> _What to work on_
An exact transcription of all the data is required.

> _Raw data_

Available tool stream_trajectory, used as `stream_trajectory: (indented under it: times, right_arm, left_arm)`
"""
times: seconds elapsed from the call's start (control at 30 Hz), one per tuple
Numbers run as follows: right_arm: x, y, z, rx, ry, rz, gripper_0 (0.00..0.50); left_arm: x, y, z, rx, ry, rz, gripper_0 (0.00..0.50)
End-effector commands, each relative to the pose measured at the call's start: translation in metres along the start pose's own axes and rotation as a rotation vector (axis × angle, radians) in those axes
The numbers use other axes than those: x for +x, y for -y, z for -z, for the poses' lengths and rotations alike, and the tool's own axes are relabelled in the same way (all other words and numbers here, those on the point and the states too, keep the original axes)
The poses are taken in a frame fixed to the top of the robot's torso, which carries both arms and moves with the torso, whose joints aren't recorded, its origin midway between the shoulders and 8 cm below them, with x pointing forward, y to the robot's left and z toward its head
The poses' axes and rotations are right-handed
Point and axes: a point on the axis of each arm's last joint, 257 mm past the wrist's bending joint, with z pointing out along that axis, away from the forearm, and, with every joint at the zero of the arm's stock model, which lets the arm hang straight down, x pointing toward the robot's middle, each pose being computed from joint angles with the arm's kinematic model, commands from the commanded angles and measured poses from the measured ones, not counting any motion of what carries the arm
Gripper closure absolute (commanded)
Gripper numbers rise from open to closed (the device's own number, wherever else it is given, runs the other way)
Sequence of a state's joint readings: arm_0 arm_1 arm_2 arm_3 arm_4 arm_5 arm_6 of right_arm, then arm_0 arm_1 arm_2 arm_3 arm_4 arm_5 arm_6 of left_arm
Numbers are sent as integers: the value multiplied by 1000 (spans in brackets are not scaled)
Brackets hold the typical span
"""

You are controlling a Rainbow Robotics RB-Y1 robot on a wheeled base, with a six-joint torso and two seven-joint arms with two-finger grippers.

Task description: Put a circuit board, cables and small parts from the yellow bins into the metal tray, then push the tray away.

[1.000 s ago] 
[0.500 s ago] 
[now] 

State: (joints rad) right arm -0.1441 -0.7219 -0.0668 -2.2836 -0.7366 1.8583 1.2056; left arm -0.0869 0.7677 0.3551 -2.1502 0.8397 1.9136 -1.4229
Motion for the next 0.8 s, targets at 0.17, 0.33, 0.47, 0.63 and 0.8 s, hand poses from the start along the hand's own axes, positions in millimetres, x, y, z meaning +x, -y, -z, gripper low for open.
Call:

> _Task solution_
Available tool stream_trajectory, used as `stream_trajectory: (indented under it: times, right_arm, left_arm)`
"""
times: seconds elapsed from the call's start (control at 30 Hz), one per tuple
Numbers run as follows: right_arm: x, y, z, rx, ry, rz, gripper_0 (0.00..0.50); left_arm: x, y, z, rx, ry, rz, gripper_0 (0.00..0.50)
End-effector commands, each relative to the pose measured at the call's start: translation in metres along the start pose's own axes and rotation as a rotation vector (axis × angle, radians) in those axes
The numbers use other axes than those: x for +x, y for -y, z for -z, for the poses' lengths and rotations alike, and the tool's own axes are relabelled in the same way (all other words and numbers here, those on the point and the states too, keep the original axes)
The poses are taken in a frame fixed to the top of the robot's torso, which carries both arms and moves with the torso, whose joints aren't recorded, its origin midway between the shoulders and 8 cm below them, with x pointing forward, y to the robot's left and z toward its head
The poses' axes and rotations are right-handed
Point and axes: a point on the axis of each arm's last joint, 257 mm past the wrist's bending joint, with z pointing out along that axis, away from the forearm, and, with every joint at the zero of the arm's stock model, which lets the arm hang straight down, x pointing toward the robot's middle, each pose being computed from joint angles with the arm's kinematic model, commands from the commanded angles and measured poses from the measured ones, not counting any motion of what carries the arm
Gripper closure absolute (commanded)
Gripper numbers rise from open to closed (the device's own number, wherever else it is given, runs the other way)
Sequence of a state's joint readings: arm_0 arm_1 arm_2 arm_3 arm_4 arm_5 arm_6 of right_arm, then arm_0 arm_1 arm_2 arm_3 arm_4 arm_5 arm_6 of left_arm
Numbers are sent as integers: the value multiplied by 1000 (spans in brackets are not scaled)
Brackets hold the typical span
"""

You are controlling a Rainbow Robotics RB-Y1 robot on a wheeled base, with a six-joint torso and two seven-joint arms with two-finger grippers.

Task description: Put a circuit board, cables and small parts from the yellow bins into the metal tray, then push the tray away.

[1.000 s ago] 
[0.500 s ago] 
[now] 

State: (joints rad) right arm -0.1441 -0.7219 -0.0668 -2.2836 -0.7366 1.8583 1.2056; left arm -0.0869 0.7677 0.3551 -2.1502 0.8397 1.9136 -1.4229
Motion for the next 0.8 s, targets at 0.17, 0.33, 0.47, 0.63 and 0.8 s, hand poses from the start along the hand's own axes, positions in millimetres, x, y, z meaning +x, -y, -z, gripper low for open.
Call:

The answer has been given in full.